Event 2: A group of scouts spotted a small plane ("una blanca") in the neighborhood. UIM 1 instructed his group to monitor the plane's movements. SEDENA noted that this group provides security for the Sinaloa Cartel.

Event 3: UIM 2 asked UIM 1 if a non-urgent meeting could be arranged with "El Viejo," a nickname referring to Ovidio Guzmán.

Event 4: UIM 1 asked UIM 2 about the delivery of "aparatos" (equipment, likely weapons). UIM 1 instructed UIM 2 to deliver all the equipment, including rifles and an "M5" (a likely reference to an assault rifle).

Event 5: UIM 1 warned his network about a Marina convoy in the area and mentioned the presence of "Viejillo" and "Cholon Vago" Special Forces. Another user noted the arrival of "Kaibiles." The Kaibiles are elite soldiers from the Guatemalan army known to provide training to criminal organizations in Mexico; it has been reported that Ovidio's personal security detail received such training.

=== August 9 ===
Event 1: UIM 1 expressed his loyalty to UIM 2 and his boss, "El Raton" (Ovidio Guzmán's nickname).

Event 2: An individual identified as "CS Mochomo" asked about a black Ford Raptor being tracked near an OXXO store. The vehicle was reportedly loaded with rifles.

Event 3: Three minutes later, UIM 1 reported that the Ford Raptor was seen passing near a seminary.

Analysts noted that the OXXO store and seminary are located just 950 meters apart in the "Tres Ríos" area of Culiacán, a zone controlled by the "Los Chapitos" faction of the Sinaloa Cartel.

== Core operation ==
In the early hours of January 5, 2023, the operation to capture Guzmán began. A National Guard patrol in the town of Jesús María identified a convoy of six armored trucks. When the patrol attempted to inspect the vehicles, gunmen opened fire, initiating a fierce shootout.

During the confrontation, Ovidio Guzmán and his security detail retreated and barricaded themselves inside his fortified estate nearby. Mexican Army special forces unit, including the Special Reaction Force, the Parachute Riflemen Brigade, and the Special Forces Corps, were mobilized to the scene. The ensuing battle at the compound lasted for hours. With support from helicopter gunships, the special forces operators eventually stormed the estate. They successfully captured Guzmán along with eighteen other armed members of his security team.

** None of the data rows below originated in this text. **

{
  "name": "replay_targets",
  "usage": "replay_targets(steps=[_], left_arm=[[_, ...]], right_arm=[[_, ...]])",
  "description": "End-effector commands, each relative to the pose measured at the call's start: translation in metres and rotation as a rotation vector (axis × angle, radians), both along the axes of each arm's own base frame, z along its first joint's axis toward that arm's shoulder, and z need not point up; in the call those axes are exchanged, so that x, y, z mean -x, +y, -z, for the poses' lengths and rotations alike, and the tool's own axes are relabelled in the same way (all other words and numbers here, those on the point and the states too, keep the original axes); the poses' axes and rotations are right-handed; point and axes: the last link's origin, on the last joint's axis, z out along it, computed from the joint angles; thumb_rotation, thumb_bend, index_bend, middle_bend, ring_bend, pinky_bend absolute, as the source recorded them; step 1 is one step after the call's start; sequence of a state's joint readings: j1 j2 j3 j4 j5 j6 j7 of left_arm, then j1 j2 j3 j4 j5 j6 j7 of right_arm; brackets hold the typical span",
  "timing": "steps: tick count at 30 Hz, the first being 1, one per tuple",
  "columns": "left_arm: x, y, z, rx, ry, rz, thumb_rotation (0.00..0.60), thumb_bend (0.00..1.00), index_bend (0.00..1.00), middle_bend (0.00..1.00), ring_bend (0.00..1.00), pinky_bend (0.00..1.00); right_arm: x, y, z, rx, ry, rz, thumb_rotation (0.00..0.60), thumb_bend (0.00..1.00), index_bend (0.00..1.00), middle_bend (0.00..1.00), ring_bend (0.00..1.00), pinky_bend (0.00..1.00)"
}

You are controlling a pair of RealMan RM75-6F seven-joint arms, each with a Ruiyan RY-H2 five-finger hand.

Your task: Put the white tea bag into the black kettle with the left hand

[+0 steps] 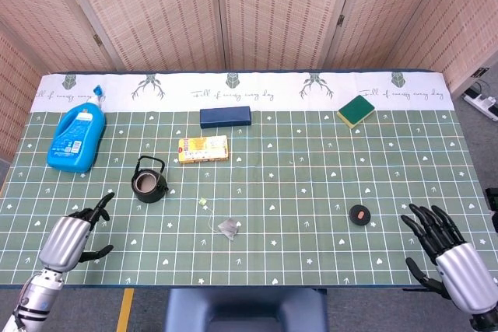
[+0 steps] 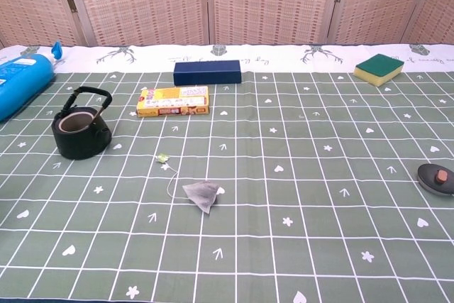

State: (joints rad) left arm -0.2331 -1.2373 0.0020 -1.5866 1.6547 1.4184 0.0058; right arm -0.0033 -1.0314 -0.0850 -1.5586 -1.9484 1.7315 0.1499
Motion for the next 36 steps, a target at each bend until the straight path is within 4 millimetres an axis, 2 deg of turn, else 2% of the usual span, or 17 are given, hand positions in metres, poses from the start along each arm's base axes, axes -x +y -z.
replay_targets(steps=[1, 5, 9, 14, 21, 27, 36], left_arm=[[-0.016, 0.029, 0.008, -0.002, -0.105, 0.083, 0.6, 0.34, 0.27, 0.95, 0.93, 1.0], [-0.024, 0.044, 0.021, 0.024, -0.063, 0.085, 0.6, 0.35, 0.31, 0.98, 0.96, 1.0], [-0.036, 0.059, 0.046, 0.084, -0.046, 0.08, 0.6, 0.38, 0.37, 1.0, 0.99, 1.0], [-0.058, 0.072, 0.08, 0.166, -0.014, 0.109, 0.6, 0.38, 0.39, 1.0, 0.99, 1.0], [-0.084, 0.085, 0.115, 0.151, -0.004, 0.192, 0.6, 0.38, 0.47, 1.0, 1.0, 1.0], [-0.094, 0.092, 0.136, 0.127, 0.039, 0.222, 0.6, 0.38, 0.5, 1.0, 1.0, 1.0], [-0.098, 0.1, 0.163, 0.153, 0.082, 0.214, 0.6, 0.38, 0.5, 1.0, 1.0, 1.0]], right_arm=[[-0.004, 0.007, 0.001, 0.005, -0.006, -0.064, 0.6, 0.42, 0.0, 0.0, 0.0, 0.0], [-0.01, 0.03, 0.005, 0.043, 0.017, -0.189, 0.6, 0.42, 0.0, 0.0, 0.0, 0.0], [-0.009, 0.048, 0.002, 0.042, -0.001, -0.246, 0.6, 0.42, 0.0, 0.0, 0.0, 0.0], [-0.005, 0.05, -0.003, 0.041, -0.028, -0.254, 0.6, 0.42, 0.0, 0.0, 0.0, 0.0], [-0.005, 0.058, -0.005, 0.026, -0.045, -0.289, 0.6, 0.42, 0.0, 0.0, 0.0, 0.0], [-0.004, 0.062, -0.008, 0.047, -0.066, -0.308, 0.6, 0.42, 0.0, 0.0, 0.0, 0.0], [-0.003, 0.065, -0.009, 0.053, -0.07, -0.318, 0.6, 0.42, 0.0, 0.0, 0.0, 0.0]])
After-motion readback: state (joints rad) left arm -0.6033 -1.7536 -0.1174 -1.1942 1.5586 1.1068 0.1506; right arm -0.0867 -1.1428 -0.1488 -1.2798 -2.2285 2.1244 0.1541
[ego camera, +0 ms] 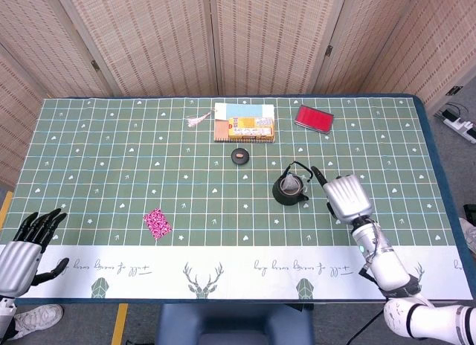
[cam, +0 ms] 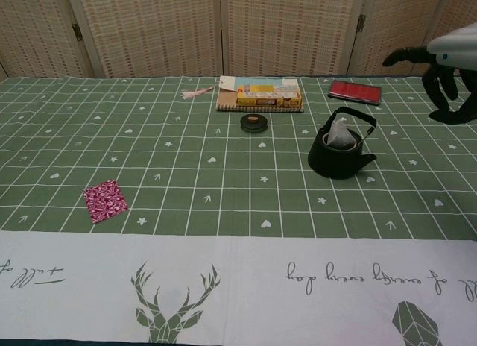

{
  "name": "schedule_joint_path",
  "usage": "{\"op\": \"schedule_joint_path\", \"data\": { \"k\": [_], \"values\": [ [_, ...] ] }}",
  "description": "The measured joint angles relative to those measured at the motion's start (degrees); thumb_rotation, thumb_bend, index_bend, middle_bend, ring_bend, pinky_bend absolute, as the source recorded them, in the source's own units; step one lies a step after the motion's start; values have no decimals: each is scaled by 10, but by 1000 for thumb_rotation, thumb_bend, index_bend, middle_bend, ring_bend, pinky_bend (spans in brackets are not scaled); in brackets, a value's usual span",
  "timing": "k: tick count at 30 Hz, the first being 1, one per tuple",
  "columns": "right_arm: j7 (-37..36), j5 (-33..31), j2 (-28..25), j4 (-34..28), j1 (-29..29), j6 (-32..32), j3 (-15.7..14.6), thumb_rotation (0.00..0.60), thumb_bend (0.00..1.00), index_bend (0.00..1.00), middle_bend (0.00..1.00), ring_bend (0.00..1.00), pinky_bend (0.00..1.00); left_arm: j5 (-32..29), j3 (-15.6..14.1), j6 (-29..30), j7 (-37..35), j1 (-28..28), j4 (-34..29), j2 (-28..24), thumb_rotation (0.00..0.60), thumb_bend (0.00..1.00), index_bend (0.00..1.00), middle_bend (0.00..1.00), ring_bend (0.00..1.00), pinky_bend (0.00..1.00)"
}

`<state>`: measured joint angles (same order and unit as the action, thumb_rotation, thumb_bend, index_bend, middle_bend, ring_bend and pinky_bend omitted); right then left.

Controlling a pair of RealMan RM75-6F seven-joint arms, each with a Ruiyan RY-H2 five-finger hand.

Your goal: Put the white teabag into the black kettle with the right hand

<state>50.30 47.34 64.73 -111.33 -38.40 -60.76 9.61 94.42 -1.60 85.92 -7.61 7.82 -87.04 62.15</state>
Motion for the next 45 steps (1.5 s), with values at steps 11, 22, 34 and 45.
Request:
{"op": "schedule_joint_path", "data": {
  "k": [11, 22, 34, 45],
  "values": [
    [43, -159, 16, 1, -65, 22, -3, 600, 430, 22, 762, 686, 705, -1, 2, 4, -12, -1, 4, -2, 600, 281, 0, 0, 64, 42],
    [-43, -303, 10, 45, -127, 173, -14, 600, 430, 35, 758, 691, 705, -9, 4, -4, -5, 1, 5, 0, 600, 281, 0, 0, 65, 42],
    [-135, -318, 25, 104, -191, 240, -46, 600, 429, 36, 757, 686, 706, -16, 8, -5, -15, 1, 9, -2, 600, 281, 0, 0, 65, 41],
    [-178, -334, 40, 129, -246, 257, -77, 600, 430, 35, 752, 681, 706, -25, 12, -8, -21, 2, 11, -3, 600, 281, 0, 0, 64, 41]
  ]
}}
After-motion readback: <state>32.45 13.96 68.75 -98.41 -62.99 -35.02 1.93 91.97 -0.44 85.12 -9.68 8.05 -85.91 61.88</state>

== Transfer of Ovidio Guzmán ==
After his capture, Ovidio Guzmán was flown to Mexico City in a Mexican Air Force aircraft. While the plane was on the runway at Culiacán International Airport, it was attacked by Sinaloa Cartel gunmen in an attempt to prevent his departure.

Upon arrival in Mexico City, Guzmán was transferred to the custody of the Assistant Attorney General's Office for Special Investigations on Organized Crime, while Interpol Mexico prepared an arrest warrant for his extradition. He was subsequently imprisoned at the Federal Social Readaptation Center No. 1, a maximum-security federal prison in Almoloya de Juárez.